According to DESIGN.md, the pool's scope is a fixed commitment, and stakers deposit funds under the strict invariant that their "exposure is bounded by what they signed up for at deposit time."
The setPoolScope function completely fails to enforce this invariant because it lacks a stake-based lock. While the expiry parameter correctly locks on the first deposit via expiryLocked, setPoolScope only locks when the BattleChain registry transitions out of its NEW_DEPLOYMENT / NOT_DEPLOYED staging states. This allows a malicious sponsor to front-run the registry transition to UNDER_ATTACK with a call to setPoolScope, swapping the scope to a highly vulnerable or already-breached contract right as the exit door (withdraw()) permanently closes, trapping the stakers.

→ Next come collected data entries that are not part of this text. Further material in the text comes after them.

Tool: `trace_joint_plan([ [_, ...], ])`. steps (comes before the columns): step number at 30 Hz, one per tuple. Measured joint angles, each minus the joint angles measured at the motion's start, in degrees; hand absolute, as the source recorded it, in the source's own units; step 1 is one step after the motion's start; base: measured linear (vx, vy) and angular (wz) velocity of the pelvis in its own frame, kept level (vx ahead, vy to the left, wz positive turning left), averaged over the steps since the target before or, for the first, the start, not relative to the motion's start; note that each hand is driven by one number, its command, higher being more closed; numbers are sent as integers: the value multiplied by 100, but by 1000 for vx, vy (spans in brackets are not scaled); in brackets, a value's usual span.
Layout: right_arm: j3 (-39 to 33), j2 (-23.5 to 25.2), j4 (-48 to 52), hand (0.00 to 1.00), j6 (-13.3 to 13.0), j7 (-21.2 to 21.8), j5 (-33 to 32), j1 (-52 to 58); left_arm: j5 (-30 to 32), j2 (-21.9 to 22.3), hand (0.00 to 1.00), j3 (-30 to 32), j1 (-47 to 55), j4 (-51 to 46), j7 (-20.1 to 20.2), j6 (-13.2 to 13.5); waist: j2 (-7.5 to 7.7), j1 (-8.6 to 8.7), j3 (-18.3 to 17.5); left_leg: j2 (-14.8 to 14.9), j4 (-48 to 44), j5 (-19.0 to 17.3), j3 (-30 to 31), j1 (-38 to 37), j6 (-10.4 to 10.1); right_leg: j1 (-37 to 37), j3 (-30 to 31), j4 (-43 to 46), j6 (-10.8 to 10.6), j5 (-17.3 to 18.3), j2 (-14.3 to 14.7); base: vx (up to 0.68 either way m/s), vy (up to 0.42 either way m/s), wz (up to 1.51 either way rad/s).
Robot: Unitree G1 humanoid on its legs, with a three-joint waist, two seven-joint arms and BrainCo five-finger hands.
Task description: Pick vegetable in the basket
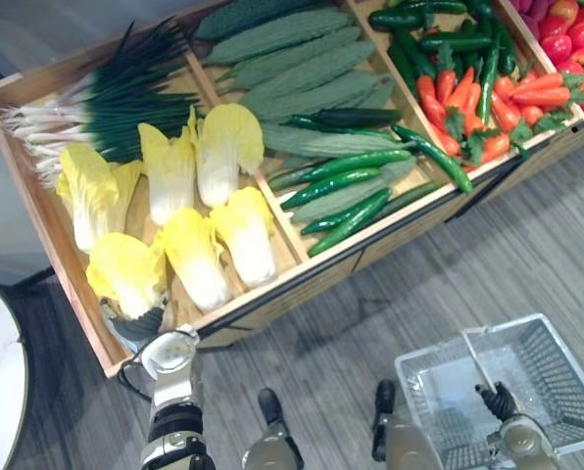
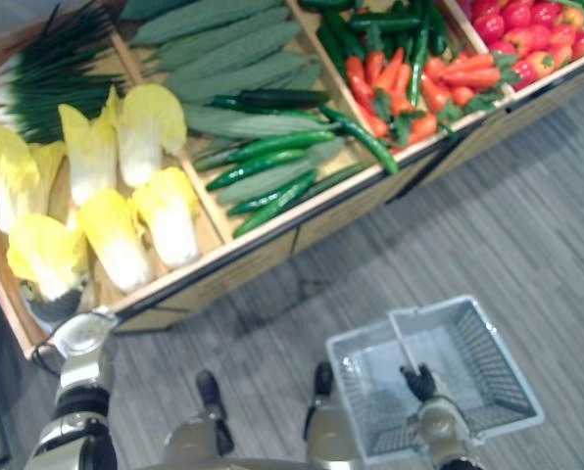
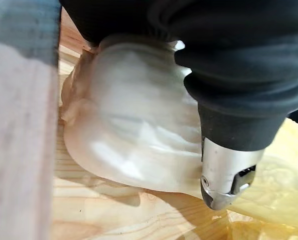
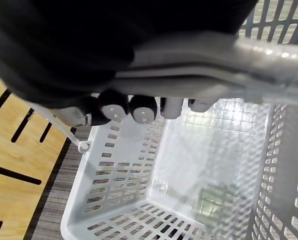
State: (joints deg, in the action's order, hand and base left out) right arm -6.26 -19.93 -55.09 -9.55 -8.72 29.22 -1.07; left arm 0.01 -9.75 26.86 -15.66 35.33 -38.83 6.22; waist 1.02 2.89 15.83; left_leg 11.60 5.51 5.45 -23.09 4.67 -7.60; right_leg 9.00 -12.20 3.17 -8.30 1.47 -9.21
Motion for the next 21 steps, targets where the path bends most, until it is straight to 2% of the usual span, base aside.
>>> trace_joint_plan([
  [6, 112, -46, -4, 100, -54, 1, -13, -76, -22, -392, 100, 63, -141, 635, 57, 28, -7, -1, 36, -2, 0, 1, -10, -13, 1, -1, 15, 5, 10, -14, -1, 1, 1, -1],
  [11, 235, -80, -10, 100, -74, 3, -49, -205, -444, -593, 100, 170, -317, 1063, 306, 24, -3, 12, 162, -18, 0, 0, -151, -113, 1, -10, 164, -26, 8, -76, -3, -3, 10, -14],
  [21, 233, -128, -210, 100, -37, 56, -53, -201, -1071, -615, 100, 39, -313, 1173, 445, 114, 3, 33, 175, -52, 1, -2, -148, -307, -2, -244, 171, -152, 3, -134, -29, 17, 4, -1],
])
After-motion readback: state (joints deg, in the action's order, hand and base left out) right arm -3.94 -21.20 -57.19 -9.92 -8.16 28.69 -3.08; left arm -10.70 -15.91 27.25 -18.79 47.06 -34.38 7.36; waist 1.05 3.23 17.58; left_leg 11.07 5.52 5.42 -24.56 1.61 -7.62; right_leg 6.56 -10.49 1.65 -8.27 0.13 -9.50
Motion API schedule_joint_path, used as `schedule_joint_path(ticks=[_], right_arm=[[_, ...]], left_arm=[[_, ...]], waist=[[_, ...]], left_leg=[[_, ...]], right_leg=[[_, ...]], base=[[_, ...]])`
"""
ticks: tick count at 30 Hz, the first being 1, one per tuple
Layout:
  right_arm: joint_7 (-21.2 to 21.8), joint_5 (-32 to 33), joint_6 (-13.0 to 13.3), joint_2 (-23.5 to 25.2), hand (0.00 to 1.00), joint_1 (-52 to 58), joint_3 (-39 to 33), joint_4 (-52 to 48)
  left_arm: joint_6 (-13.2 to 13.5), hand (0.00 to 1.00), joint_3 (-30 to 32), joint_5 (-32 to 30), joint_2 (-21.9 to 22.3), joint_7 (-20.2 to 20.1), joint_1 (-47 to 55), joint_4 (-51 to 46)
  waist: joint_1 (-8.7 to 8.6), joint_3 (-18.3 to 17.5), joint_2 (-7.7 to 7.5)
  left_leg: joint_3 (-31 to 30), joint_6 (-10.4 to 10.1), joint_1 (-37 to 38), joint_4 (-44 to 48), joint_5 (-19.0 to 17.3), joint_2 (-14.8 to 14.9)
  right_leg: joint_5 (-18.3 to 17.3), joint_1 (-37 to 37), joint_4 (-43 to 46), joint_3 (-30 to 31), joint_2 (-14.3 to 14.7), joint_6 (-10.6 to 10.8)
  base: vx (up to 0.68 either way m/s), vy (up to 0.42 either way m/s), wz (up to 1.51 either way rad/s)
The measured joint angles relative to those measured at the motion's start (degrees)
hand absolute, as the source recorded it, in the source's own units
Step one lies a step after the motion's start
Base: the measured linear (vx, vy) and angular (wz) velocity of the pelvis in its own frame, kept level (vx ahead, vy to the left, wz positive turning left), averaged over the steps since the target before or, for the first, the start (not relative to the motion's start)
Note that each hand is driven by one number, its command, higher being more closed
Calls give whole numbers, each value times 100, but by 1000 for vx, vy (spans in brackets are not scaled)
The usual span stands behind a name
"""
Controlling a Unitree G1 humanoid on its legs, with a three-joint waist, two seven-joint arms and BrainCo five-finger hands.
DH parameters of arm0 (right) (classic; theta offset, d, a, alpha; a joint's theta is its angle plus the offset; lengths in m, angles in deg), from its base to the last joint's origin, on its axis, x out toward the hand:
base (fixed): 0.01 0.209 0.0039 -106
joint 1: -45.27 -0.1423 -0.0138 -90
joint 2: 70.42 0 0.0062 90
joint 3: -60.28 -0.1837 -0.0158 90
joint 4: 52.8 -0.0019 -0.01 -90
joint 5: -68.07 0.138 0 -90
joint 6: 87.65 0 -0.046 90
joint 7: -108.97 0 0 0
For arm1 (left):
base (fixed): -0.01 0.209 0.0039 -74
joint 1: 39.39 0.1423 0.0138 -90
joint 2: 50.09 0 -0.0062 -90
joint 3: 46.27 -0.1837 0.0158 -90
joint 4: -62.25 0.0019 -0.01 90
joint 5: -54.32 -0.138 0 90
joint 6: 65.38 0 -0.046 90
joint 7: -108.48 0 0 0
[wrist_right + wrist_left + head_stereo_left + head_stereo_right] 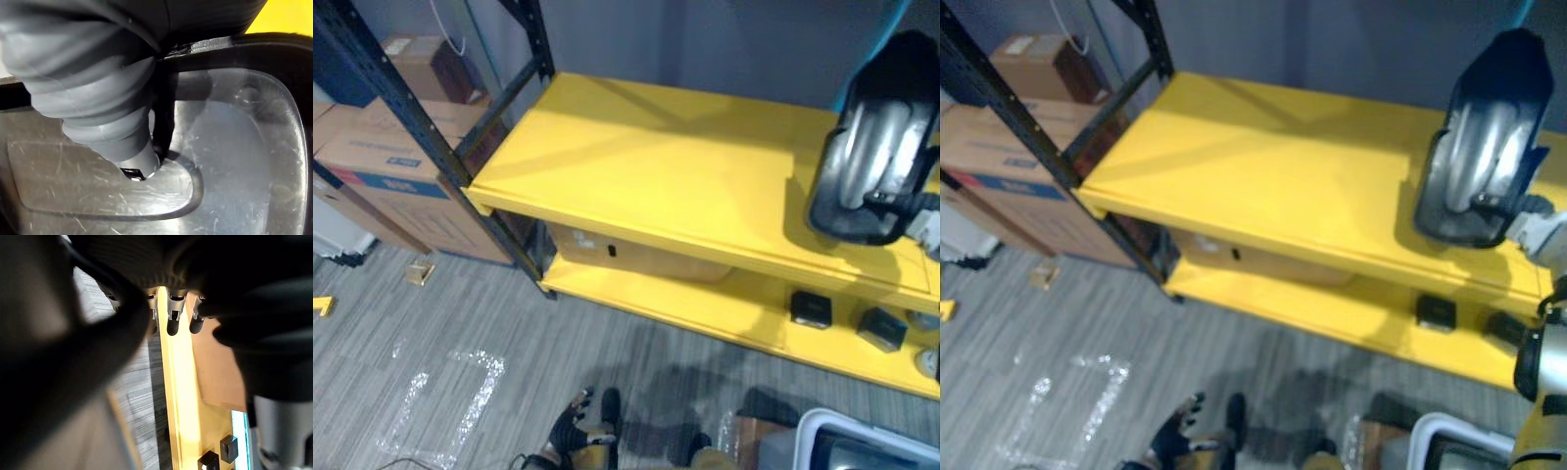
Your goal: Walk over and take plastic housings, then place them on the shelf
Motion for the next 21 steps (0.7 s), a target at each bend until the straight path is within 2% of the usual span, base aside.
schedule_joint_path(ticks=[5, 14, 16, 20, 21], right_arm=[[-249, -5, -8, -56, 100, 0, 71, 51], [-274, -60, 10, -246, 100, -362, 241, 69], [-345, -58, 68, -246, 100, -547, 251, 83], [-534, -38, 354, -250, 100, -700, 279, 91], [-638, -43, 488, -261, 0, -752, 382, 100]], left_arm=[[31, 0, 10, 173, -32, 32, -33, -13], [119, 0, 27, 403, -89, 56, -58, -120], [125, 0, 25, 421, -108, 56, -86, -171], [117, 0, 9, 585, -135, 146, -93, -260], [118, 0, -4, 618, -149, 176, -94, -276]], waist=[[4, 155, 41], [57, 391, 57], [62, 510, 76], [114, 632, 86], [137, 640, 86]], left_leg=[[10, -31, -204, 0, 47, 69], [5, -42, -400, 2, 84, 101], [5, -42, -396, 3, 84, 102], [0, -45, -439, 2, 86, 106], [-10, -49, -475, 2, 89, 106]], right_leg=[[49, -213, 3, 19, 35, -31], [74, -414, 25, 20, 97, -46], [70, -421, 47, 21, 96, -52], [56, -473, 86, 17, 96, -75], [44, -513, 105, 7, 96, -91]], base=[[-45, -7, -2], [7, -2, 0], [0, 0, 0], [0, -1, 1], [-7, -2, 3]])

This violates the explicit invariant in DESIGN.md §8: “stakers’ exposure is bounded by what they signed up for at deposit time.”
Likelihood:
A malicious sponsor observes a highly vulnerable or breached contract that is NOT in the pool's current scope.
The sponsor monitors the mempool for the BattleChain registry's state transition to UNDER_ATTACK and perfectly front-runs it with a setPoolScope transaction to include the breached contract.
Impact:
Stakers are permanently trapped underwriting a completely different, fraudulent risk profile than the one they reviewed and agreed to at deposit time.
The sponsor fraudulently guarantees a CORRUPTED outcome, effectively stealing the stakers' principal and bonus.
The PoC demonstrates how a malicious Sponsor can exploit the missing stake-based lock on setPoolScope to trap stakers.
The Sponsor seeds the pool with a benign SafeContract scope.
Alice reviews the safe scope and deposits her funds.
When the BattleChain registry transitions to UNDER_ATTACK, the Sponsor front-runs the transition with a call to setPoolScope, swapping the scope to a HighlyVulnerableContract.
Because the registry is still in NEW_DEPLOYMENT when the Sponsor's transaction executes, the scopeLocked check is bypassed.
The UNDER_ATTACK transition lands immediately after, permanently disabling withdrawals (WithdrawsDisabled) and trapping Alice in a fraudulent scope she never agreed to.
To ensure stakers' exposure remains strictly bounded by what they signed up for, setPoolScope must be locked upon the first stake. We recommend utilizing the existing expiryLocked latch, which is permanently set to true on the very first deposit.